* _Assignment_
Looking at the listing below, retype exactly the lines starting at the one containing "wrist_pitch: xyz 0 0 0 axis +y" and ending at the one containing "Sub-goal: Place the", both included, and nothing else.

:: Input data ::

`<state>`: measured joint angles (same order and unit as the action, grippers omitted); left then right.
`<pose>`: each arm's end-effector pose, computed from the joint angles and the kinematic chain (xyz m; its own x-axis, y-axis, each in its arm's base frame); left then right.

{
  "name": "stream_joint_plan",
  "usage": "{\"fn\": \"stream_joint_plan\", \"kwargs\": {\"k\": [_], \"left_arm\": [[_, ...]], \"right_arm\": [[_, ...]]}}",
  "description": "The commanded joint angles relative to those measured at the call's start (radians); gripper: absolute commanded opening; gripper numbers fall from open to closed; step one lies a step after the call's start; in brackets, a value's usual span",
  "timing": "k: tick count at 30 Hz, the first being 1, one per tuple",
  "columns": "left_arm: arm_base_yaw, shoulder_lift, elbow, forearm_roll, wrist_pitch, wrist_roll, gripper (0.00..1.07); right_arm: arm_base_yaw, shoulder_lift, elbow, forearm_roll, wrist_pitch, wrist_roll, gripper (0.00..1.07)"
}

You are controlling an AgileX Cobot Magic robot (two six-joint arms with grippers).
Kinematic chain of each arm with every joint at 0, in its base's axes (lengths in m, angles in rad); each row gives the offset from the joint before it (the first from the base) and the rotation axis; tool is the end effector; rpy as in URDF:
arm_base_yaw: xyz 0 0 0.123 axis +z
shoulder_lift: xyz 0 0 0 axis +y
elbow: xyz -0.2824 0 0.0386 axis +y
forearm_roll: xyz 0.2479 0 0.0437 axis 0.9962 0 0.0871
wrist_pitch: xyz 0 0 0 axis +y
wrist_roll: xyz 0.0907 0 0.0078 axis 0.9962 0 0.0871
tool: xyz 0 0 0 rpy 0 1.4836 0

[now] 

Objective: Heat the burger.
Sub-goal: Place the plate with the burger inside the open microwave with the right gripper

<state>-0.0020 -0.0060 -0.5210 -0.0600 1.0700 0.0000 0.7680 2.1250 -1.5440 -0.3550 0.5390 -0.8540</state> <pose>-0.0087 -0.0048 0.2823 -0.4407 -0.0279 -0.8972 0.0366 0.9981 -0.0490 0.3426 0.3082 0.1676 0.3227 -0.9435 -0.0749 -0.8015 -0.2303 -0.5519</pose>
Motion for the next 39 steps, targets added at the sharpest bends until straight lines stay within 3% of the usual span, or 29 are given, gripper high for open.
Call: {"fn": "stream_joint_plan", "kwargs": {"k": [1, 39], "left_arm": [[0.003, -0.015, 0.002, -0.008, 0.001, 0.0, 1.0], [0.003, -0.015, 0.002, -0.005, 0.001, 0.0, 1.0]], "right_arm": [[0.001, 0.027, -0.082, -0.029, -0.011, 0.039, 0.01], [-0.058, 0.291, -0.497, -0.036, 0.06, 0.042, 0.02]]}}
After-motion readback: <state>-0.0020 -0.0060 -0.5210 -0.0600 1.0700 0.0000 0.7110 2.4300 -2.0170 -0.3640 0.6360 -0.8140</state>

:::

* _Exercise output_
wrist_pitch: xyz 0 0 0 axis +y
wrist_roll: xyz 0.0907 0 0.0078 axis 0.9962 0 0.0871
tool: xyz 0 0 0 rpy 0 1.4836 0

[now] 

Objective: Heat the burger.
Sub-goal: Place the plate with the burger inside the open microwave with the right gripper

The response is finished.